-------- Data shown --------
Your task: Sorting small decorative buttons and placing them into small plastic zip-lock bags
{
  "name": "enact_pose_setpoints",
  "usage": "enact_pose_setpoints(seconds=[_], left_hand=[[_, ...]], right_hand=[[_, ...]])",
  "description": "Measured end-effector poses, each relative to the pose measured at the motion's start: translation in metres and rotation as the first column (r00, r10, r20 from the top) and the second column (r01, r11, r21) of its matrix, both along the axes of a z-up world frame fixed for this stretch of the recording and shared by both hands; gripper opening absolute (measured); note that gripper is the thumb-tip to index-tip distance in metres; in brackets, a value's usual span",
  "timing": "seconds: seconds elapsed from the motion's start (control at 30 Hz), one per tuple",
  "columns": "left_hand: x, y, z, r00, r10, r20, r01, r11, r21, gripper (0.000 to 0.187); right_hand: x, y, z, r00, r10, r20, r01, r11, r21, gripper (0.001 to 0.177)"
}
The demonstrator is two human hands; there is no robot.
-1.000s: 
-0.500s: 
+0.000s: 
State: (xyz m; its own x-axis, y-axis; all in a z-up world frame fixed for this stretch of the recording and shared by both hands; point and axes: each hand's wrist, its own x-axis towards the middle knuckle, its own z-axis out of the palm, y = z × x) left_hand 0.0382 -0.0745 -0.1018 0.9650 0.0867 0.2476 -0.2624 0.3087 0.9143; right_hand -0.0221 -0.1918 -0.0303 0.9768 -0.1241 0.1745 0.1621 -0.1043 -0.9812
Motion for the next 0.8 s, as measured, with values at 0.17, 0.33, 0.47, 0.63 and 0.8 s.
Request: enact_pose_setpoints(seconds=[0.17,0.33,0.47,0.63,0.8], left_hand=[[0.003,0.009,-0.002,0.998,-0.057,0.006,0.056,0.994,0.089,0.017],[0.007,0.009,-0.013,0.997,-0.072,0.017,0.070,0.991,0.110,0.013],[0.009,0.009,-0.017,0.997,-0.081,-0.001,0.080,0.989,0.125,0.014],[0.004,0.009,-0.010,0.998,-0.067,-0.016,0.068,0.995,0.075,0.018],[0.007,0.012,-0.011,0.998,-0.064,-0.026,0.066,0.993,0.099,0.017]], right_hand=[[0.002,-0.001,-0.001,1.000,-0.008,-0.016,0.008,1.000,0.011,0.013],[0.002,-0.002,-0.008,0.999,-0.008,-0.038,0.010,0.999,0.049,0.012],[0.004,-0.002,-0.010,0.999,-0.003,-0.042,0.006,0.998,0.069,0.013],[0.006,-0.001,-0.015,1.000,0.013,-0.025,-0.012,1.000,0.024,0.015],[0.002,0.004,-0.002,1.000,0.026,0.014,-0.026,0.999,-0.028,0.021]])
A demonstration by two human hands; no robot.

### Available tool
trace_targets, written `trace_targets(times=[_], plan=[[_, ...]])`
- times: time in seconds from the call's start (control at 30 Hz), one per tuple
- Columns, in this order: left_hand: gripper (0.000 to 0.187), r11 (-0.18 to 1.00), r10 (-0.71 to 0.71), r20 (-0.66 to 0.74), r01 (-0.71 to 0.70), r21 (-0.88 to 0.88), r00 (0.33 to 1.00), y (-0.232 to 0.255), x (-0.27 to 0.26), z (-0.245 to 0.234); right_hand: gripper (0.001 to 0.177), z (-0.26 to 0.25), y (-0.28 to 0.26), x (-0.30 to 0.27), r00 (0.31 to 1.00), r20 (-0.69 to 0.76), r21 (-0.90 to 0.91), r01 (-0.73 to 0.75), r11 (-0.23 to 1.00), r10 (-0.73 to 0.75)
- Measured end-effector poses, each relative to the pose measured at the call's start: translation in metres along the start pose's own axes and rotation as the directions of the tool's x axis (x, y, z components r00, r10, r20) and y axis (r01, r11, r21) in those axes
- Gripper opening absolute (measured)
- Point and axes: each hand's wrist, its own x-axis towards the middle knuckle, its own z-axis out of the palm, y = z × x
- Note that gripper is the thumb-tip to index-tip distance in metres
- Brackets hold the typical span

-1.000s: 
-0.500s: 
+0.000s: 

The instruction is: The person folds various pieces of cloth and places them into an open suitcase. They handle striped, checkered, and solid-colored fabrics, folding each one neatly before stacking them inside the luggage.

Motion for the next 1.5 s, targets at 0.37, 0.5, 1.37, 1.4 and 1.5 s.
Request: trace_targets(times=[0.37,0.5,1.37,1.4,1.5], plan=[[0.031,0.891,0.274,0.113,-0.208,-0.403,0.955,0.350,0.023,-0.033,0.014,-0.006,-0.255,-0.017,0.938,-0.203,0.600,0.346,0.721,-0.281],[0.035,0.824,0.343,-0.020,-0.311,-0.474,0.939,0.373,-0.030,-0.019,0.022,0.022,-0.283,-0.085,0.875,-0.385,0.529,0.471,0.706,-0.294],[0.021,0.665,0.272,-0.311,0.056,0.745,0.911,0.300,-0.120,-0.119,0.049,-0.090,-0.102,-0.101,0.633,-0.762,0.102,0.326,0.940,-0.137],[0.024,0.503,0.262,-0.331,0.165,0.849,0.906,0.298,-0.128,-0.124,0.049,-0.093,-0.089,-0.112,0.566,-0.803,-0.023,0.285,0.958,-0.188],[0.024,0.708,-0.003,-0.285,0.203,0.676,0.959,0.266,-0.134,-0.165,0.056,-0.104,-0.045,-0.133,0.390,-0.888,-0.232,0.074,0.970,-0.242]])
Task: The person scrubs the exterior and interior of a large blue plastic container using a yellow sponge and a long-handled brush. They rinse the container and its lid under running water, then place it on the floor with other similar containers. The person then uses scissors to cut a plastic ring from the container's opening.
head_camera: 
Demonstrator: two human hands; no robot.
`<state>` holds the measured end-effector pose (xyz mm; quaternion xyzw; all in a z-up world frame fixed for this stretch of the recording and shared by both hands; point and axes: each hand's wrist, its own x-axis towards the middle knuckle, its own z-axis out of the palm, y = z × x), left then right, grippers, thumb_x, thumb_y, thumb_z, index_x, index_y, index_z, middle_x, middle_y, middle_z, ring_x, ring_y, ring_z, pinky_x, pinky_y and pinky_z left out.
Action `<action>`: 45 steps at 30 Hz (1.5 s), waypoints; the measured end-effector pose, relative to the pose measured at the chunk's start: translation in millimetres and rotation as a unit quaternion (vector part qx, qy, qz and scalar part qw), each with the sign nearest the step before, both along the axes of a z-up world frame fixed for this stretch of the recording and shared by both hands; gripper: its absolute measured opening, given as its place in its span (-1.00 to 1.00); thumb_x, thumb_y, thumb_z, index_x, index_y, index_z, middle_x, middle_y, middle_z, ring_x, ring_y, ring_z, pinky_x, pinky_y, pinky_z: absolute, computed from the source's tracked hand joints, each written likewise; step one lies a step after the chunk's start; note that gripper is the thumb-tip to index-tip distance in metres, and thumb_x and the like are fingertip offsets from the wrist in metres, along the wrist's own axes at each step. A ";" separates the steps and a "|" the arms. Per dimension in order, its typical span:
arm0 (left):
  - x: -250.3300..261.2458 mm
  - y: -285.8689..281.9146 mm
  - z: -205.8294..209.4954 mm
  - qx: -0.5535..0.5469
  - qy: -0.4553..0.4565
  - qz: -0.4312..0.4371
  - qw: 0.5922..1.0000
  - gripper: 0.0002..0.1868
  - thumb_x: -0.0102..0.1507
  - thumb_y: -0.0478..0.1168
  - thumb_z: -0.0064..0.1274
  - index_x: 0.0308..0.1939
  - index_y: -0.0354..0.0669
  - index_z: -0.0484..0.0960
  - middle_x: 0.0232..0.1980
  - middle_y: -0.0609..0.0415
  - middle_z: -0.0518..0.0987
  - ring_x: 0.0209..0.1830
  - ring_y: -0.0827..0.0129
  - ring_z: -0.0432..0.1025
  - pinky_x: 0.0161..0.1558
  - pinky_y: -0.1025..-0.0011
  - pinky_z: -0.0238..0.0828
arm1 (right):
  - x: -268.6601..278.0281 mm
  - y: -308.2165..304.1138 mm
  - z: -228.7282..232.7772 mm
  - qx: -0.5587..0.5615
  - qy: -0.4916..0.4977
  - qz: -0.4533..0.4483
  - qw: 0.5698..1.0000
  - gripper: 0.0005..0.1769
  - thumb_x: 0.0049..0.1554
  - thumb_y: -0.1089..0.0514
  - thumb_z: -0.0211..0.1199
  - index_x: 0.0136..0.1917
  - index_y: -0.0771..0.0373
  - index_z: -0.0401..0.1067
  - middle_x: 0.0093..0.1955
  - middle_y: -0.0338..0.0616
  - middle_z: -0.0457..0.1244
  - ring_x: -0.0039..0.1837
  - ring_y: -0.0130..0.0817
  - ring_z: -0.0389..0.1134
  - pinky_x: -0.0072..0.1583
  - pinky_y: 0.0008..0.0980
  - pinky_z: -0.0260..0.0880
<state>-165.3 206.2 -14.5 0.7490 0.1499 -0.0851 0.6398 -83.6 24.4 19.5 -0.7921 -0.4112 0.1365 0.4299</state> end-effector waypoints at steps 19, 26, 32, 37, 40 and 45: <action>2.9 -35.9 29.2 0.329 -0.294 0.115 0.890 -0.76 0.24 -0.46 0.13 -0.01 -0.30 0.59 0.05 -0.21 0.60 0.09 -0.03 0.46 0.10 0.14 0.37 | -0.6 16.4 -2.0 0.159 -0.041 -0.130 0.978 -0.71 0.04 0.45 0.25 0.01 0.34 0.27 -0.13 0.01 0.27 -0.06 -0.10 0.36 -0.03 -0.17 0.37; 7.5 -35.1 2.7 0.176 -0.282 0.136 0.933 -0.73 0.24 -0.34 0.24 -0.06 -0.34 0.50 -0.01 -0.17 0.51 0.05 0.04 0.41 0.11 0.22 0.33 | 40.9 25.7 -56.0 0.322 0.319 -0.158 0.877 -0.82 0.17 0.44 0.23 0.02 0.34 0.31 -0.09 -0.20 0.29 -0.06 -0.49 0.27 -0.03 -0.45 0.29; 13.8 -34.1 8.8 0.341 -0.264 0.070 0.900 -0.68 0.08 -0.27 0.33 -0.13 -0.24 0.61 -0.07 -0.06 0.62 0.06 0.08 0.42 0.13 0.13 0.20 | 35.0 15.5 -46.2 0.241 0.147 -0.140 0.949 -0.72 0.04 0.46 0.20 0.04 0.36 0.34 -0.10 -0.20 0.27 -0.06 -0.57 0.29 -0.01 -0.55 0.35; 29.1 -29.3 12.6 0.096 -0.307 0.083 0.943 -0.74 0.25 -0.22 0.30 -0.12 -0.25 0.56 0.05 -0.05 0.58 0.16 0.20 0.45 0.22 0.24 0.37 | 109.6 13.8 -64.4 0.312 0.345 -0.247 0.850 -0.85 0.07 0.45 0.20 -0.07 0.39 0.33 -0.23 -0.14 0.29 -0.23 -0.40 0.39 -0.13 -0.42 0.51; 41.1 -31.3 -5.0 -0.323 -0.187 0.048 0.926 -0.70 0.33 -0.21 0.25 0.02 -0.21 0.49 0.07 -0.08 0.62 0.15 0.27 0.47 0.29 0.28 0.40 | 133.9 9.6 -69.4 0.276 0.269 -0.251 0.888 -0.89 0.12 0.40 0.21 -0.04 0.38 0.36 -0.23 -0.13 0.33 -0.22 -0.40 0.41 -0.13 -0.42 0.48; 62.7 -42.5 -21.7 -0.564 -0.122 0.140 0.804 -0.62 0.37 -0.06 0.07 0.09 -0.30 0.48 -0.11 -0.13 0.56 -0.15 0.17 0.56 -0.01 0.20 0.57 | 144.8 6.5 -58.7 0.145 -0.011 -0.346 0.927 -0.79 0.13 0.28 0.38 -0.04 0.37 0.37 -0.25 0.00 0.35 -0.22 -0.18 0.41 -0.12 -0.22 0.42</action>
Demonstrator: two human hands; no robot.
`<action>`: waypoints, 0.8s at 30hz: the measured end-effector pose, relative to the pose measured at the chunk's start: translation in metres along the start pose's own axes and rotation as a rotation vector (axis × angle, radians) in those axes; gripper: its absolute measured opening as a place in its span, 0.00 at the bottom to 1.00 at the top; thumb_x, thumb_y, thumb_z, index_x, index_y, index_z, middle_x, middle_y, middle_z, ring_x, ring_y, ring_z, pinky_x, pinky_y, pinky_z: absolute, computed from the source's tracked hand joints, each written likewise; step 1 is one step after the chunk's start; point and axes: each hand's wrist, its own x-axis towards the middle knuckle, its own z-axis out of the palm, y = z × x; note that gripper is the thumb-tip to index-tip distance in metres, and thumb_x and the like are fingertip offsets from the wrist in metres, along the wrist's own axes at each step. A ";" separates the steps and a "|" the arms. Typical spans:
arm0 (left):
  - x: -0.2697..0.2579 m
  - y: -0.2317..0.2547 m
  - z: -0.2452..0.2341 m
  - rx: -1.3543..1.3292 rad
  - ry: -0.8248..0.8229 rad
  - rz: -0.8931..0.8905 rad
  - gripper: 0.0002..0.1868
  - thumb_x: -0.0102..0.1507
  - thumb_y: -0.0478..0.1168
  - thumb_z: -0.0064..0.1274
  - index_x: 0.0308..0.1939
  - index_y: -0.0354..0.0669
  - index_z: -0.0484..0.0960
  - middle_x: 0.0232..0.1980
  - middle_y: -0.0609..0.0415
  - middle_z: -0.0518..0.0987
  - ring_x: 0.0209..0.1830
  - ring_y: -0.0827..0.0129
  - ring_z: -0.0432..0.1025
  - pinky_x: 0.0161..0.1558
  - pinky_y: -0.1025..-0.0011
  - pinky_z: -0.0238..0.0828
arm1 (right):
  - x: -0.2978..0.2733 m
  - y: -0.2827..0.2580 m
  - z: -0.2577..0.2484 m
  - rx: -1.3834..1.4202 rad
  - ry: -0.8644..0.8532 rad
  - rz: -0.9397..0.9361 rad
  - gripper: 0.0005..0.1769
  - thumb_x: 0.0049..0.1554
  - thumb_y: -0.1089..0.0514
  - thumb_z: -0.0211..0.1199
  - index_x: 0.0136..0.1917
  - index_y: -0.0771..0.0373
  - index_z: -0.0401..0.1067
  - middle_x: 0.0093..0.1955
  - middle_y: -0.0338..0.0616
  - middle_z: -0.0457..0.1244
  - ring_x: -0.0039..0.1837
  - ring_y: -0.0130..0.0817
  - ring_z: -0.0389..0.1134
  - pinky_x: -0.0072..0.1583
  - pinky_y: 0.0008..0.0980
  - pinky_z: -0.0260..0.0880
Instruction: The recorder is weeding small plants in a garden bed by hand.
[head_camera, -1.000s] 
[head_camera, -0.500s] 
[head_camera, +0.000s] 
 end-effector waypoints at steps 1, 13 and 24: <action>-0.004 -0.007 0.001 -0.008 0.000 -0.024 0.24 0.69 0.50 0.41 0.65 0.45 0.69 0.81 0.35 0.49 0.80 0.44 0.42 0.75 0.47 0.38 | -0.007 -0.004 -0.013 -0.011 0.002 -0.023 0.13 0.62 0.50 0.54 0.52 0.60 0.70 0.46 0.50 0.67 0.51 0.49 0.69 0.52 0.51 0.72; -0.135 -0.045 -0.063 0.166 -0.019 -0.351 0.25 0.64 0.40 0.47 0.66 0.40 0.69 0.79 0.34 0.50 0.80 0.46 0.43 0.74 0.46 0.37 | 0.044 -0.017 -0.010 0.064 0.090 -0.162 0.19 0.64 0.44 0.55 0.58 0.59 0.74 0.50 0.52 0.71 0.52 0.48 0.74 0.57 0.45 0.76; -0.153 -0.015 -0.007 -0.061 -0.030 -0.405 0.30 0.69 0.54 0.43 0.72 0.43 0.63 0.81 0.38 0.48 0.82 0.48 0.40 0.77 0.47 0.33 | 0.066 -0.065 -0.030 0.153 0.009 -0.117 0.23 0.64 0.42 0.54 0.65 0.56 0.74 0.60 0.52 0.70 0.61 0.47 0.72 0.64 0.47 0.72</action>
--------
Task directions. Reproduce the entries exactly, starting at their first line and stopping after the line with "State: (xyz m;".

Solution to this problem.
Your task: Sorting small decorative buttons and placing them into small plastic zip-lock bags
{
  "name": "enact_pose_setpoints",
  "usage": "enact_pose_setpoints(seconds=[_], left_hand=[[_, ...]], right_hand=[[_, ...]])",
  "description": "Measured end-effector poses, each relative to the pose measured at the motion's start: translation in metres and rotation as the first column (r00, r10, r20 from the top) and the second column (r01, r11, r21) of its matrix, both along the axes of a z-up world frame fixed for this stretch of the recording and shared by both hands; gripper opening absolute (measured); note that gripper is the thumb-tip to index-tip distance in metres; in brackets, a value's usual span",
  "timing": "seconds: seconds elapsed from the motion's start (control at 30 Hz), one per tuple",
  "columns": "left_hand: x, y, z, r00, r10, r20, r01, r11, r21, gripper (0.000 to 0.187); right_hand: x, y, z, r00, r10, r20, r01, r11, r21, gripper (0.001 to 0.177)"
}
The demonstrator is two human hands; there is no robot.
-1.000s: 
-0.500s: 
+0.000s: 
State: (xyz m; its own x-axis, y-axis; all in a z-up world frame fixed for this stretch of the recording and shared by both hands; point and axes: each hand's wrist, its own x-axis towards the middle knuckle, its own z-axis out of the palm, y = z × x) left_hand 0.0382 -0.0745 -0.1018 0.9650 0.0867 0.2476 -0.2624 0.3087 0.9143; right_hand -0.0221 -0.1918 -0.0303 0.9768 -0.1241 0.1745 0.1621 -0.1043 -0.9812

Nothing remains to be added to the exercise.